_Entries shown_:

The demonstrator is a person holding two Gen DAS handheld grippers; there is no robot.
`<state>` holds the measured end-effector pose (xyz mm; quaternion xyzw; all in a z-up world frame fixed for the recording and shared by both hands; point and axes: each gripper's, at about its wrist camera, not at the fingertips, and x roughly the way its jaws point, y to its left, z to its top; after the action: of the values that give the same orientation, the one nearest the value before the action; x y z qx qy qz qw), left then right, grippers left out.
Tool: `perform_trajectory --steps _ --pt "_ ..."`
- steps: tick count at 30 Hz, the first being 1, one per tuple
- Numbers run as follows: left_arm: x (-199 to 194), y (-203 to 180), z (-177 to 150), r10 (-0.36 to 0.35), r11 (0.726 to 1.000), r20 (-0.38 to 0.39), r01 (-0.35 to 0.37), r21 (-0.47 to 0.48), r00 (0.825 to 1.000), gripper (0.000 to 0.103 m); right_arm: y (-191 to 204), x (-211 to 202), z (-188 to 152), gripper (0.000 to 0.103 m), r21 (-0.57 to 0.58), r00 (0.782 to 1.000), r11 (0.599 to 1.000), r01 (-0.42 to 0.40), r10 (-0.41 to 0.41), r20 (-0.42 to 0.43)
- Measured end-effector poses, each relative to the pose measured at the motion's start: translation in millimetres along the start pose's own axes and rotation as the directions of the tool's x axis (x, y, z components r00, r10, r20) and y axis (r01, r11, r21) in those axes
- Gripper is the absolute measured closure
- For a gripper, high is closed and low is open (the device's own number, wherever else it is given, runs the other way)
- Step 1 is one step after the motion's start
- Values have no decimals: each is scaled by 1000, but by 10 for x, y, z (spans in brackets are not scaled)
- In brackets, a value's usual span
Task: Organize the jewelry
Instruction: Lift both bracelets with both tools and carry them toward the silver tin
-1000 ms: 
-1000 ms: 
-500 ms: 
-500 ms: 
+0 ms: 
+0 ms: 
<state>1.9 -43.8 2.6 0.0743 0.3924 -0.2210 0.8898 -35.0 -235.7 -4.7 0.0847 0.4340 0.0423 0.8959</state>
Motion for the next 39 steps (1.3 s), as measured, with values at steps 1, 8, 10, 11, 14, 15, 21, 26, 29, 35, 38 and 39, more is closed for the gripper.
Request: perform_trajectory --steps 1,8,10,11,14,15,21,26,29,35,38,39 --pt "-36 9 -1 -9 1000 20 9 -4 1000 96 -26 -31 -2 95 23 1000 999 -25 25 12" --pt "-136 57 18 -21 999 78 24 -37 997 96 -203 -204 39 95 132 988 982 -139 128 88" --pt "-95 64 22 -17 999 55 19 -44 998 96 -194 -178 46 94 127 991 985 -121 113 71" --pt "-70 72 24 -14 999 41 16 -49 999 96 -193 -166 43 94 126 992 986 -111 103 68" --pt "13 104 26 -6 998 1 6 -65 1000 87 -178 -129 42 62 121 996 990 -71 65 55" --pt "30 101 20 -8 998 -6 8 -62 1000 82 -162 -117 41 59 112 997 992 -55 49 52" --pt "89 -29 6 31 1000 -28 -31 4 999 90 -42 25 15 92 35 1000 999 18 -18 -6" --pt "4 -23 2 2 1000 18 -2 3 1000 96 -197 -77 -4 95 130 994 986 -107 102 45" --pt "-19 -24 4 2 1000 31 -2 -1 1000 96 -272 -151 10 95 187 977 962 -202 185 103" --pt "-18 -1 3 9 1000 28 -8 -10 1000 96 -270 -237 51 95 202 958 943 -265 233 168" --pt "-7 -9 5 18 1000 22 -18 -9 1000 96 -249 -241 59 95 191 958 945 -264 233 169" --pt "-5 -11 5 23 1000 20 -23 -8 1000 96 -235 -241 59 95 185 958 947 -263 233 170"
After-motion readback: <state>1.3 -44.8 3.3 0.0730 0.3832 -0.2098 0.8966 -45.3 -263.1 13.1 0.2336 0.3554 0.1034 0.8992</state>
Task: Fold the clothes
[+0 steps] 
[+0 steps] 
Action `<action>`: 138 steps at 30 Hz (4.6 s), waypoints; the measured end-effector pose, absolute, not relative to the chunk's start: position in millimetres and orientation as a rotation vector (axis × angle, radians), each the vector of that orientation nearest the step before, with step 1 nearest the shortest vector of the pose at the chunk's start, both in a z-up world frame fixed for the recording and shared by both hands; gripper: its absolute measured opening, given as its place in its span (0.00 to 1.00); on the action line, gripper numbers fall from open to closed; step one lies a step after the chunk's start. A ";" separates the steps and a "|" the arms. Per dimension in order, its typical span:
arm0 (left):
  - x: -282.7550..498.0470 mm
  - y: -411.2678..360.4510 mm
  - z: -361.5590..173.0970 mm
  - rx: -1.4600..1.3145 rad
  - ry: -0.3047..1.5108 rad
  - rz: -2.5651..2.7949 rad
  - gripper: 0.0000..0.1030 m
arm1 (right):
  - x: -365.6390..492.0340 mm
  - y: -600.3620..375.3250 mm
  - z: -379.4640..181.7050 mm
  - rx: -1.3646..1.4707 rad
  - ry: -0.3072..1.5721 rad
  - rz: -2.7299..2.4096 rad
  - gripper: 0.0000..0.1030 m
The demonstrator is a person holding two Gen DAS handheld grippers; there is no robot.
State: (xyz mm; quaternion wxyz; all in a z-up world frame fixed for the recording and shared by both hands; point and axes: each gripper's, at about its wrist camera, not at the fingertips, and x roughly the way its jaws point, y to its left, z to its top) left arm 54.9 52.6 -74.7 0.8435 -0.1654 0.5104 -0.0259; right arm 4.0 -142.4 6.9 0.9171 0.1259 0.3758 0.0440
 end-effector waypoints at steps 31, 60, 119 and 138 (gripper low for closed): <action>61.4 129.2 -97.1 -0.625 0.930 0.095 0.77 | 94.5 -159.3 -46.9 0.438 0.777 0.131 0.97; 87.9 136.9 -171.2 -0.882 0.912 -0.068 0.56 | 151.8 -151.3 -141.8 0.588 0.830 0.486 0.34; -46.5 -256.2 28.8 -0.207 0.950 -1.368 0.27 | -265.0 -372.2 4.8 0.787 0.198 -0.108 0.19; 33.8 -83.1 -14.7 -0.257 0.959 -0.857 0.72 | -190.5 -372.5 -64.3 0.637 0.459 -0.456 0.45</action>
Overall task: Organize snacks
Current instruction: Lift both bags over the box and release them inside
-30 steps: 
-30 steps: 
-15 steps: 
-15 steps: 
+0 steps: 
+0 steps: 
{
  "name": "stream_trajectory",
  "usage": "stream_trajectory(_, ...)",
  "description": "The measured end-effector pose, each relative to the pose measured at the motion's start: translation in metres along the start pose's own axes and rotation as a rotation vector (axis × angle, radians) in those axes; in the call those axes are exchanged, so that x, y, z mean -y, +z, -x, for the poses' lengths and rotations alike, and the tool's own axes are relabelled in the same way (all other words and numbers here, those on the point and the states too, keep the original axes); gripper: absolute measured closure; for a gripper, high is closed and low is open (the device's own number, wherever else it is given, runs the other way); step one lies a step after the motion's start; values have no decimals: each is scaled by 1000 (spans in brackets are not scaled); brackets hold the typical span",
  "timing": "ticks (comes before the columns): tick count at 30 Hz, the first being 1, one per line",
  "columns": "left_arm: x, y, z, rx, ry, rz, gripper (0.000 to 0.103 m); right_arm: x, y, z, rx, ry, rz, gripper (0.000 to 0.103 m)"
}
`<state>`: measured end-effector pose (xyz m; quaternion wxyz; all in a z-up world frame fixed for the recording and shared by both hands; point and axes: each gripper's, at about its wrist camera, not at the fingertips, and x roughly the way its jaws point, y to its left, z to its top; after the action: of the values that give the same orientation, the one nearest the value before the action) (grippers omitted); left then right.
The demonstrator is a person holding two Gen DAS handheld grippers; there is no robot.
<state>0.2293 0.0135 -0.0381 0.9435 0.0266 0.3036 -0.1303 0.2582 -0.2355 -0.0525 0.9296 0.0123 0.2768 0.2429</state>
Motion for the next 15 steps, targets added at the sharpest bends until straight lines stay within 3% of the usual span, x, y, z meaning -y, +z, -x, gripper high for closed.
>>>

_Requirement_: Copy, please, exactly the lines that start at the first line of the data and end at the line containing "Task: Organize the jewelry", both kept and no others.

_Finished task_:
The demonstrator is a person holding two Gen DAS handheld grippers; there is no robot.
`<state>` holds the measured end-effector pose (xyz mm; quaternion xyzw; all in a z-up world frame fixed for the recording and shared by both hands; point and axes: each gripper's, at about its wrist camera, not at the fingertips, and x roughly the way its jaws point, y to its left, z to its top; after the action: of the values that give the same orientation, the one nearest the value before the action; x y z qx qy qz qw), left then right, grippers left out.
Tool: `perform_trajectory --steps _ --pt "_ ..."`
- steps: tick count at 30 Hz, the first being 1, one per tuple
- Numbers run as follows: left_arm: x (-199 to 194), y (-203 to 180), z (-177 to 150), r10 (-0.36 to 0.35), r11 (0.726 to 1.000), r20 (-0.38 to 0.39), r01 (-0.35 to 0.37), r21 (-0.47 to 0.48), r00 (0.825 to 1.000), gripper (0.000 to 0.103 m); right_arm: y (-191 to 204), x (-211 to 202), z (-188 to 152), gripper (0.000 to 0.103 m), r21 (-0.57 to 0.58), r00 (0.782 to 1.000), r11 (0.599 to 1.000), r01 (-0.42 to 0.40), r10 (-0.41 to 0.41), r20 (-0.42 to 0.43)
- Measured end-effector poses, each relative to the pose measured at the motion's start: translation in millimetres along the start pose's own axes and rotation as the directions of the tool's x axis (x, y, z components r00, r10, r20) and y axis (r01, r11, r21) in those axes
- Gripper is the absolute measured closure
- For a gripper, high is closed and low is open (the device's own number, wherever else it is given, runs the other way)
- Step 1 is one step after the motion's start
- Values have no decimals: each is scaled by 1000, but by 10 for x, y, z (spans in brackets are not scaled)
- In brackets, a value's usual span
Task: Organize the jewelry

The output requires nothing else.